THE LOVE FEAST
The Love Feast, or Agape Meal, is a Christian fellowship meal recalling the meals Jesus shared with disciples during his ministry and expressing the koinonia (community, sharing, fellowship) enjoyed by the family of Christ.
Although its origins in the early church are closely interconnected with the origins of the Lord's Supper, the two services became quite distinct and should not be confused with each other. While the Lord's Supper has been practically universal among Christians throughout church history, the Love Feast has appeared only at certain times and among certain denominations.
The modern history of the Love Feast began when Count Zinzendorf and the Moravians in Germany introduced a service of sharing food, prayer, religious conversation, and hymns in 1727. John Wesley first experienced it among the Moravians in Savannah, Georgia, ten years later. His diary notes: "After evening prayers, we joined with the Germans in one of their love–feasts. It was begun and ended with thanksgiving and prayer, and celebrated in so decent and solemn a manner as a Christian of the apostolic age would have allowed to be worthy of Christ."
It quickly became a feature of the Evangelical Revival and a regular part of Methodist society meetings in Great Britain and throughout the English–speaking world. As Methodists immigrated to North America they made Love Feasts an important part of early American Methodism.
While Love Feasts became less frequent in the years that followed, they continued to be held in some places; and in recent years the Love Feast has been revived.

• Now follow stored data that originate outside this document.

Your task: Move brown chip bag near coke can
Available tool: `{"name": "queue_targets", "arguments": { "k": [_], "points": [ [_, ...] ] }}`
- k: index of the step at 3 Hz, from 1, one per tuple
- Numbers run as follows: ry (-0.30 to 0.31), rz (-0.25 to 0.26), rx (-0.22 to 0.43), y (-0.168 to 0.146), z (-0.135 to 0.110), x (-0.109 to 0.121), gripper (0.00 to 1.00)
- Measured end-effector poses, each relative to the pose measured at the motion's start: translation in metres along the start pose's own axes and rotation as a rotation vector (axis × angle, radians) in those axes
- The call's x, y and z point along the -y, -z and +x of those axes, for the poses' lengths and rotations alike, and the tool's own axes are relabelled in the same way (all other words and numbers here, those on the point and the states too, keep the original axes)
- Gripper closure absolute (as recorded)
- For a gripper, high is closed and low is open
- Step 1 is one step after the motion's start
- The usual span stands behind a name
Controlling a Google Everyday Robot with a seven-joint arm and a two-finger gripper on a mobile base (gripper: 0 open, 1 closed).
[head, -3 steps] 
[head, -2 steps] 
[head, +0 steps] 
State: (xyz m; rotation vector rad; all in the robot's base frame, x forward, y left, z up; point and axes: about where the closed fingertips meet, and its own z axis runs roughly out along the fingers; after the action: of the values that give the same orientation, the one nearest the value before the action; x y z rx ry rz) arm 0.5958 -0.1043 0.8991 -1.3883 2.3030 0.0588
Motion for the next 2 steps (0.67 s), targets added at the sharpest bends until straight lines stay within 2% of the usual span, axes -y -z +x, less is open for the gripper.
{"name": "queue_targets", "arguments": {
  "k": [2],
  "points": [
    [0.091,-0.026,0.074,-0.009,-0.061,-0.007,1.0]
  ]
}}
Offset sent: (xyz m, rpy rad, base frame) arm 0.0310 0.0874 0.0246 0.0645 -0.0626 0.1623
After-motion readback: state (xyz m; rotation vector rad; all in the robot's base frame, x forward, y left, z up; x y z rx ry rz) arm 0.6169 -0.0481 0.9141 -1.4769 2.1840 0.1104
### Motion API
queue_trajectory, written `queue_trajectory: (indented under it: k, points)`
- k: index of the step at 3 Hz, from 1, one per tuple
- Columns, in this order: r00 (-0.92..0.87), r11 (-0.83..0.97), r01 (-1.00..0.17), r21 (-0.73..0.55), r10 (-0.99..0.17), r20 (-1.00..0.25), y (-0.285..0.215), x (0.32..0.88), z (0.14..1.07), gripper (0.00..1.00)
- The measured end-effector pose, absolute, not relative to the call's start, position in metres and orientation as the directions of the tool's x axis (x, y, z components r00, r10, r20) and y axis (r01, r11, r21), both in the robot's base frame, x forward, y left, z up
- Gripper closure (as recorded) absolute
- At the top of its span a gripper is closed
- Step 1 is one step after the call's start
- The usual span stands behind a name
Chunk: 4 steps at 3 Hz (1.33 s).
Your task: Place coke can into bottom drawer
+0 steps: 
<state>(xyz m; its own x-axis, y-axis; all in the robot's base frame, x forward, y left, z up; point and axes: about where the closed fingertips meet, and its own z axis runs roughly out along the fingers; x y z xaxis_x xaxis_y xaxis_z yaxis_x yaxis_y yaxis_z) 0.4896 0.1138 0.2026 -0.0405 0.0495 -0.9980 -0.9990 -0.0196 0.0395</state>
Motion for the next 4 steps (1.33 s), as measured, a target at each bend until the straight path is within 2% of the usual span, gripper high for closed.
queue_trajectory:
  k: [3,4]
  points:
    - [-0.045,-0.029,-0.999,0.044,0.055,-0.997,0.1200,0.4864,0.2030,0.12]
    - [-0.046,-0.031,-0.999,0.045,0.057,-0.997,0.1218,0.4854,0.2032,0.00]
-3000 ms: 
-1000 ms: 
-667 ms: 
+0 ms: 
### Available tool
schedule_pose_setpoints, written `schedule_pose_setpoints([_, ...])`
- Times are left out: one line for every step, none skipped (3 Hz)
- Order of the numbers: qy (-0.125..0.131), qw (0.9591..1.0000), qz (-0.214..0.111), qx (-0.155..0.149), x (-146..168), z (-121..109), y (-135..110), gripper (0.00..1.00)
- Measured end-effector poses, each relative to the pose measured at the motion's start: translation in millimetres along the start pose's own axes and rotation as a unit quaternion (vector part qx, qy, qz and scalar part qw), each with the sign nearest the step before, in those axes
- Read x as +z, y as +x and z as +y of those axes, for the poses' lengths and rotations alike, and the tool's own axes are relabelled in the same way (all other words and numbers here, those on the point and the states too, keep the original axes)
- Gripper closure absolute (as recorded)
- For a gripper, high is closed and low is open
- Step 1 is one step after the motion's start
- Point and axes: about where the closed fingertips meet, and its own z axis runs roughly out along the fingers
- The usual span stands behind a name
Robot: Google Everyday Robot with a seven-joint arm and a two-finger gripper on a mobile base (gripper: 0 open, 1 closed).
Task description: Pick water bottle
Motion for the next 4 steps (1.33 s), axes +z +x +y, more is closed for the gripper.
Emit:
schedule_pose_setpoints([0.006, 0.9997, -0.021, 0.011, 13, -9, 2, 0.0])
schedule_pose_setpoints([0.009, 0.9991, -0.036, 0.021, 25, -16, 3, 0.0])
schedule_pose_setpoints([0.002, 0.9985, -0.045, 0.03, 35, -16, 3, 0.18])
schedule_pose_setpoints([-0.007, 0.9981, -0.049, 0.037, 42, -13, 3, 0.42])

Love Feasts have often been held at Annual Conferences and Charge Conferences, where persons may report on what God has been doing in their lives and on the hope and trust they place in God for the future. The Love Feast is also an important part of the practice of Covenant Discipleship groups. Christmas, New Year's Eve or Day, the weekdays of Holy Week, and the Day of Pentecost are also fitting occasions for a Love Feast. A Love Feast may also be held during a congregational supper.
The Love Feast has often been held on occasions when the celebration of the Lord's Supper would be inappropriate—where there is no one present authorized to administer the Sacrament, when persons of different denominations are present who do not feel free to take Holy Communion together, when there is a desire for a service more informal and spontaneous than the communion ritual, or at a full meal or some other setting to which it would be difficult to adapt the Lord's Supper.
One of the advantages of the Love Feast is that any Christian may conduct it. Congregational participation and leadership are usually extensive and important, especially involving children.
Most Love Feasts include the sharing of food. It is customary not to use communion bread, wine, or grape juice because to do so might confuse the Love Feast with the Lord's Supper. The bread may be a loaf of ordinary bread, crackers, rolls, or a sweet bread baked especially for this service. If a loaf of bread, it may be broken in two or more pieces and then passed from hand to hand as each person breaks off a piece. Crackers, rolls, or slices of bread may be passed in a basket. The beverage has usually been water, but other beverages such as lemonade, tea, or coffee have been used.